O médico José Wilson Andrade, vice-presidente da Associação Pan-Americana de Medicina Canabinoide, esclarece que a esclerose múltipla (EM) é uma doença na qual o sistema imunológico do paciente desencadeia um ataque aos tecidos do próprio corpo (reação autoimune). O ataque ocorre nos neurônios do cérebro e medula espinhal, destruindo a bainha de mielina (tecido que recobre os nervos). Essa “desmielinização” compromete a transmissão dos impulsos nervosos, causando problemas motores e de sensibilidade. “A causa é desconhecida e não há cura. Espasmos e rigidez muscular, alteração da marcha, dor neuropática, fadiga, depressão e incontinência urinária são alguns dos sintomas. O paciente tem períodos de remissão e recaída muito variáveis. Corticoides e imunomoduladores são os medicamentos mais utilizados para o controle, ambos com diversos efeitos colaterais”, aponta.
Cannabis Medicinal
Segundo o especialista, a aplicação de canabinoides no tratamento da esclerose múltipla vem sendo estudada há mais de duas décadas e os resultados são positivos. O médico conta que a primeira medicação a entrar nas farmácias do Brasil, a base de canabinoides, foi aprovado pela Agência de Vigilância Sanitária (Anvisa) em janeiro de 2017 — Mevatyl, extrato balanceado de tetrahidrocanabinol (THC) e Canabidiol (CBD) cuja indicação é o controle da espasticidade na EM. José Wilson comenta que a dor crônica que acompanha os pacientes também mostra boa resposta aos fitocanabinoides, por seu potencial anti-inflamatório e diminuição da percepção da dor no sistema nervoso central. Ele explica que a ansiedade e depressão, sintomas presentes na maioria das doenças crônicas, também podem ser mitigados, visto que canabinoides agem nos receptores de serotonina. Além disso, a qualidade do sono e a modulação do apetite obtêm grande auxílio no tratamento, associado a uma mínima incidência de efeitos colaterais indesejados.
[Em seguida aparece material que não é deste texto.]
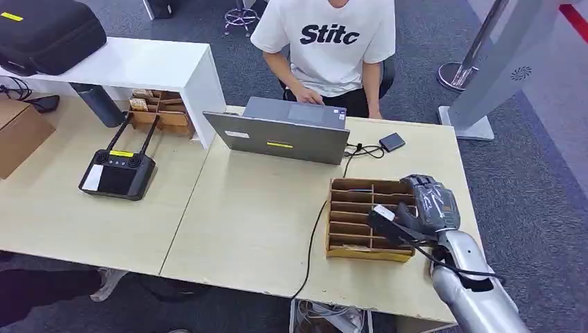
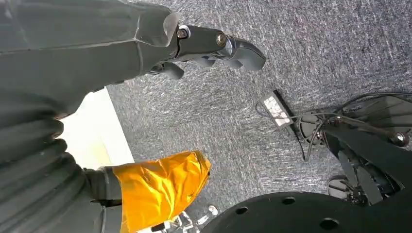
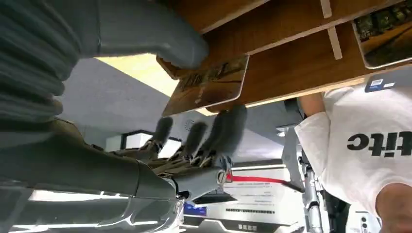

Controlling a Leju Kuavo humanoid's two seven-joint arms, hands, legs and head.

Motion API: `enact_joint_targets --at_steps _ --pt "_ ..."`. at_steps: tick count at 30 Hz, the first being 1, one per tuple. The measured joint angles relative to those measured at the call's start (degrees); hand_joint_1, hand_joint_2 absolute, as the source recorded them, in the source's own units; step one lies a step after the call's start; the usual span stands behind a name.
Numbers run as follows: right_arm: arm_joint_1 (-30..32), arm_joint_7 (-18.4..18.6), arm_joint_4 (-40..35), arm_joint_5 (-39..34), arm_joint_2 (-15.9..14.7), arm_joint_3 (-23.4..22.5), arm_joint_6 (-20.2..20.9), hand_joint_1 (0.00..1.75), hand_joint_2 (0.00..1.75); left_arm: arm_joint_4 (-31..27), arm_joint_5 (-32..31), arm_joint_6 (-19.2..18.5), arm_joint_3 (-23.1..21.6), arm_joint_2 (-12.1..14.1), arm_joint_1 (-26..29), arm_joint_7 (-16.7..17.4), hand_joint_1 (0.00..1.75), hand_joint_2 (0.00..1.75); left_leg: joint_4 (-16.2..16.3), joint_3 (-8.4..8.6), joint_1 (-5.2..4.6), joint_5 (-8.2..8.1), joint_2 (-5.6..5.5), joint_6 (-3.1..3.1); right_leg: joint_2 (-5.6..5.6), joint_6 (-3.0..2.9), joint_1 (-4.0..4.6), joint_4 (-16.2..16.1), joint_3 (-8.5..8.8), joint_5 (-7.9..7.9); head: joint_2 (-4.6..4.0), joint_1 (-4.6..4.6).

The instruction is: Pass the card to the sensor for recognition and then transmit it.

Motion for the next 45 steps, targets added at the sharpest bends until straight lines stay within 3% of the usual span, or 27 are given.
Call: enact_joint_targets --at_steps 33,45 --pt "-0.33 -0.02 -0.33 -0.98 0.15 -0.07 -0.11 1.73 1.75 0.0 0.0 -0.39 0.0 0.0 0.02 0.0 0.0 1.75 0.0 0.08 0.0 0.0 0.0 0.0 0.0 0.0 0.0 0.0 0.08 0.0 0.0 0.0" --pt "-1.73 -0.68 -4.65 -1.16 0.17 -0.59 -2.71 1.75 1.75 0.0 -0.07 -1.18 0.0 0.07 0.01 -0.55 0.0 1.75 0.0 0.06 0.0 0.0 0.0 0.0 0.0 0.0 0.0 0.01 0.08 0.01 0.0 0.02"
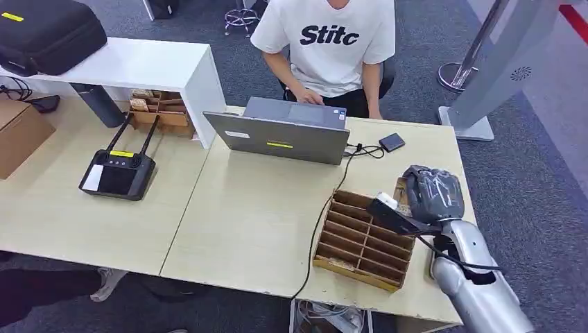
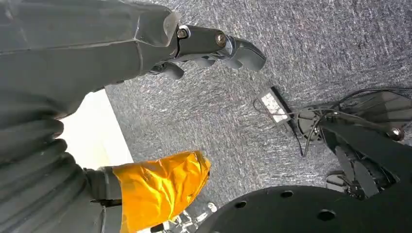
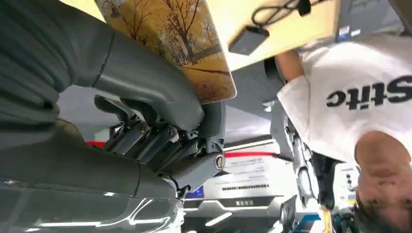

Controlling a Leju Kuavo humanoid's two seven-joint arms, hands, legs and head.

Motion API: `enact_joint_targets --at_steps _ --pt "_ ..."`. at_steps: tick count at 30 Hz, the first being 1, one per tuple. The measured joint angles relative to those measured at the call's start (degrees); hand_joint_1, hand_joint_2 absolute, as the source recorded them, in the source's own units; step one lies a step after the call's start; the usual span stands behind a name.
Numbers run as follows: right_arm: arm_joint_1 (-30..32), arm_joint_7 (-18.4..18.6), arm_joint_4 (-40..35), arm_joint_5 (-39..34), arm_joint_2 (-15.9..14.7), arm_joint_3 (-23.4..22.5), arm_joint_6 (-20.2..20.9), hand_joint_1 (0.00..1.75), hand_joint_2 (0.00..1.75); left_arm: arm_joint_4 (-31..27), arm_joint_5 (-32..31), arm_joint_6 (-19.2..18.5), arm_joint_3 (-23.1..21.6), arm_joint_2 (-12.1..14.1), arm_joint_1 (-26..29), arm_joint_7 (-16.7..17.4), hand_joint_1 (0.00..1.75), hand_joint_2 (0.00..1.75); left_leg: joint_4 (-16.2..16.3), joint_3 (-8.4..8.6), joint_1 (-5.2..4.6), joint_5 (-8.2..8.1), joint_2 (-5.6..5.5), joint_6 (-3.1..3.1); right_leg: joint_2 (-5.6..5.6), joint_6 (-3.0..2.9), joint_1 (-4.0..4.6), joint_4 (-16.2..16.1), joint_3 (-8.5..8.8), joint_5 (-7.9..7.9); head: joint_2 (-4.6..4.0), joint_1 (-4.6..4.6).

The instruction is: Pass the card to the sensor for recognition and then transmit it.

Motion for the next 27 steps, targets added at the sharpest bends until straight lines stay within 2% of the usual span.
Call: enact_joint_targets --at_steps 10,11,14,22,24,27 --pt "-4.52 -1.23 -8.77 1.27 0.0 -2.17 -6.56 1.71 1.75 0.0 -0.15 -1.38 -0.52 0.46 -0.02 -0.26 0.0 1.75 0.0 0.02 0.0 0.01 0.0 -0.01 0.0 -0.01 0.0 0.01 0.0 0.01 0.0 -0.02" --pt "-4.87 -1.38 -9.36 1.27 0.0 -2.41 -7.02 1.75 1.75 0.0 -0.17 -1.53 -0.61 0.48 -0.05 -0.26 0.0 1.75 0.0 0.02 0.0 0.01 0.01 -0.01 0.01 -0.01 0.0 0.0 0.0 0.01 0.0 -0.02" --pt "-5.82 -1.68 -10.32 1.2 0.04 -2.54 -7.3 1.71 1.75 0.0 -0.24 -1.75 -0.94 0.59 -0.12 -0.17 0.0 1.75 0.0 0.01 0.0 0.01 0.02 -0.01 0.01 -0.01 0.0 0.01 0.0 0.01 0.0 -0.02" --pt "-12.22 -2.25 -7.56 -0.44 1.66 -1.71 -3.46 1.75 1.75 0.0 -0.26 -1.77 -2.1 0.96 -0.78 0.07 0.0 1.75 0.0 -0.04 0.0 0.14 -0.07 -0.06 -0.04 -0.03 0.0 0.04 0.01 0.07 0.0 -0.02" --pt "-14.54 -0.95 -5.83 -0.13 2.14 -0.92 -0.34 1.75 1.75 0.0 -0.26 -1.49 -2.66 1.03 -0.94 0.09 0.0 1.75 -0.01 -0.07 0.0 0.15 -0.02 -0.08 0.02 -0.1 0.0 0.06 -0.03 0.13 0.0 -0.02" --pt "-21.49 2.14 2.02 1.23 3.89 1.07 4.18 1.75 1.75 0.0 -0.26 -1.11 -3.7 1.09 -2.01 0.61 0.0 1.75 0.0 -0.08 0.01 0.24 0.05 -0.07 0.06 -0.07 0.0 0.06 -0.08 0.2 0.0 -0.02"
Conforme o médico, os canabinoides não são isentos de contraindicações, como qualquer medicamento. O THC, por exemplo, não deve ser usado em pacientes com histórico pessoal ou familiar de psicose e esquizofrenia; tal como pacientes com alterações cardiovasculares, gestantes e lactantes.
Tratamento com Cannabis Medicinal
De acordo com José Wilson, o tratamento tem um valor elevado no país, mas houve uma redução significativa. Ele lembra que o custo do fingolimode (imunomodulador) pode ultrapassar R$ 9 mil por mês, muito maior se comparado com o valor médio do tratamento com fitocanabinoides — estima-se o custo entre R$ 1 mil a R$ 2 mil mensais. O médico ressalta que a maioria dos estados já determinou a distribuição de canabinoides pelo Sistema Único de Saúde (SUS), movimento iniciado com a aprovação da Lei 17.618/2023, de autoria do deputado Caio França, em São Paulo. “Infelizmente, a esclerose múltipla ainda não consta no rol de patologias que devem ser beneficiadas, mas este fato deve mudar em breve”, finaliza.